What these two companies should have done is to determine what company A is to do on the site where company B is also working, and then both should provide a safe working environment to their own employees and of the other’s. This could be in the form of “barricading and restriction of movement, organising the workflow, assigning responsibility for mutual protection etc. But contracting File Approval Syndrome will not solve the issues both parties may face.

Both parties should include the movement and activities of the other in their own risk assessments and developed a safe work procedure for both to adhere to.

Health & Safety professionals should be called in to resolve and design these issues around their companies’ own liabilities because of the activities of others.

In essence this practice can be compared with a road builder asking every motorist and pedestrian to sign a 37(2) agreement and undergo induction prior to entering the “workzone”. No? There is no legal connection (contract) between the road builder and a motorist or pedestrian. But the road builder remains responsible for the safety of the motorist whilst passing through the work zone in terms of Section 9(1).

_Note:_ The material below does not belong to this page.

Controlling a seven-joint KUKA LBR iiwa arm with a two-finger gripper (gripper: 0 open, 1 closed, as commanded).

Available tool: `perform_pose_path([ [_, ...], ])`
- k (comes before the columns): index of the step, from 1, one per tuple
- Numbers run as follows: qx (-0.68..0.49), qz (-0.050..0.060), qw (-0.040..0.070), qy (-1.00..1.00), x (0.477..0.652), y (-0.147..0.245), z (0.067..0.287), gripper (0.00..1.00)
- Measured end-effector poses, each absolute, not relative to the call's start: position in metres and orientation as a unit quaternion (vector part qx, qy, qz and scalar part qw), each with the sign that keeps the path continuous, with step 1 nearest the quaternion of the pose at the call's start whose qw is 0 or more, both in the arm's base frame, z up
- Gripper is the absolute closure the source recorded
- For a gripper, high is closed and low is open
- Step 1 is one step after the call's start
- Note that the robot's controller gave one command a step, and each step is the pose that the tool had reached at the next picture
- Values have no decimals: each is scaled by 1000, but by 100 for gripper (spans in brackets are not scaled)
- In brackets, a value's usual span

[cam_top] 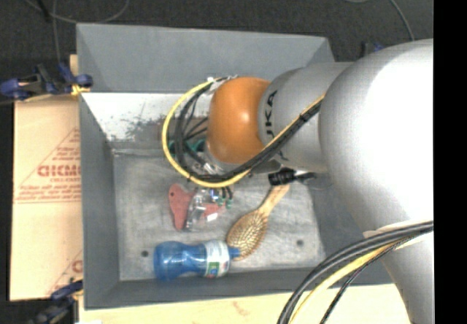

Practises such as these serves only to affirm the lack of understanding of the H&S laws and obligations and what used to be ascribed to the H&S profession, has now spilled over to the construction professionals too.

Section 332(5) of the Criminal Procedures Act of 1977 states that “when an offence has been committed, whether by the performance of any act or by the failure to perform any act, for which any corporate body is or was liable to prosecution, any person who was, at the time of the commission of the offence, a director or servant of the corporate body shall be deemed to be guilty of the said offence, unless it is proved that he did not take part in the commission of the offence and that he could not have prevented it, and shall be liable to prosecution therefor, either jointly with the corporate body or apart therefrom, and shall on conviction be personally liable to punishment therefor”.

Directors and servants should thus be aware of the “acts” of their employees to ensure compliance with laws that do not apply and “omissions” that expose them to prosecution under section 9(1).

In the case above, the client of Company A opted to find an alternative tenant for their installation, resulting in a loss of 10 year rental income agreement for the client of company B. All in the name of protecting company B.